TASK INSTRUCTIONS
Scan the listing for "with" and copy out each line that has it.

RECORDED INFORMATION

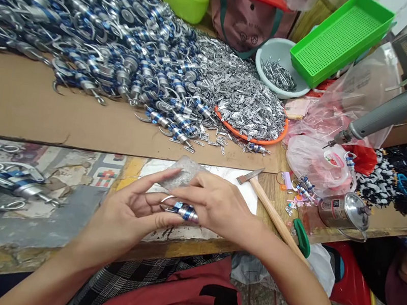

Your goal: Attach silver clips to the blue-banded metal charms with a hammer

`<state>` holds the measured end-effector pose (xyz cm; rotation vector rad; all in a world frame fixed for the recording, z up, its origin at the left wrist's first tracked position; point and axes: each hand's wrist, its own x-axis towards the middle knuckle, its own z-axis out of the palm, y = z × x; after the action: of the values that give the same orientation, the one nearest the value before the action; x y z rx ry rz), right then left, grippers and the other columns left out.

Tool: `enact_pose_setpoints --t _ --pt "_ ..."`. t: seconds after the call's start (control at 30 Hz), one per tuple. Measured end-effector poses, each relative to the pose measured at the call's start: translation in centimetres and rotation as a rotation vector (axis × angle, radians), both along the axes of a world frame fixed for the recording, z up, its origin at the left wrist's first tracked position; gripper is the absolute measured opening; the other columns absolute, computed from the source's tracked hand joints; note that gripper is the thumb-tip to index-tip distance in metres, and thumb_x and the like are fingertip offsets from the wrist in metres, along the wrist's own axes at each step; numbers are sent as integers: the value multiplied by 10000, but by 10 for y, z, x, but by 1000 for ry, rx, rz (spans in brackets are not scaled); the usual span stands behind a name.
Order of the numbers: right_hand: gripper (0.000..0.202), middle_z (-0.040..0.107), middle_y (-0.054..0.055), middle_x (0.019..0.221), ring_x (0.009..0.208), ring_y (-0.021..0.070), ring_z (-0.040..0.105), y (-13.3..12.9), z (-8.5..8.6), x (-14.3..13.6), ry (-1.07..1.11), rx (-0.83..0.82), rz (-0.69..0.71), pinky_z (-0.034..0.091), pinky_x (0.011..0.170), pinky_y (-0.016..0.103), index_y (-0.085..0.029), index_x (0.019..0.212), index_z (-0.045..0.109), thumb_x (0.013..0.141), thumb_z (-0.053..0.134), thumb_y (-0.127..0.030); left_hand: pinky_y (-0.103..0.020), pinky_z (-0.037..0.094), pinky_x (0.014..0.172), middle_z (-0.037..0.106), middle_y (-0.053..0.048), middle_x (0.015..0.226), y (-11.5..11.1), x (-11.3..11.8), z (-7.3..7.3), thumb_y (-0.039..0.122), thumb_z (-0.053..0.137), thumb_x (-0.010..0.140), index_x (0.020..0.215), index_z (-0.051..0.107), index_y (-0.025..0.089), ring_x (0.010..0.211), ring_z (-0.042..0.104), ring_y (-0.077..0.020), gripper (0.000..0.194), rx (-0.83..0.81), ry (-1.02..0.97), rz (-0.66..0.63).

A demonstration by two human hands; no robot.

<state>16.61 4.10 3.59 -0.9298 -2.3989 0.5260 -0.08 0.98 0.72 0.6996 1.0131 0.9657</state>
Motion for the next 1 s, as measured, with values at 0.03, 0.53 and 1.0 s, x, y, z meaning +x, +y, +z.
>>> enact_pose_setpoints --t 0.03,0.53,1.0 --pt "248 619 33 833 775 127 576 -3 2 8 55 21 -99 467 687 241 -195 985 660 897 443 -113 -229 567 617 704 5 672 0 0 1 203 821 535 1304 439 137 645 680 -151 861 5 10 7" --pt "382 640 55 927 812 157 612 -54 14 64 -240 23 -355 486 694 246 -221 1299 440 918 450 -203 -152 503 560 662 42 639 1 0 2 187 826 515 1332 415 138 593 620 -91 916 -18 61 3" --pt "494 676 46 936 764 132 635 -65 15 52 -302 24 -276 503 654 211 -257 1375 404 900 413 -123 -191 523 585 690 36 631 4 0 7 190 827 505 1349 391 157 585 641 -109 951 -36 54 10"
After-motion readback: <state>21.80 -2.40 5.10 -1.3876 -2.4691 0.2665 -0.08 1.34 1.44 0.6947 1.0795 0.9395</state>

ANSWER TO THIS PROBLEM
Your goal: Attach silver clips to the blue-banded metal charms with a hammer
Motion for the next 1 s, as measured, with values at 0.03, 0.53 and 1.0 s, x, y, z meaning +x, +y, +z.

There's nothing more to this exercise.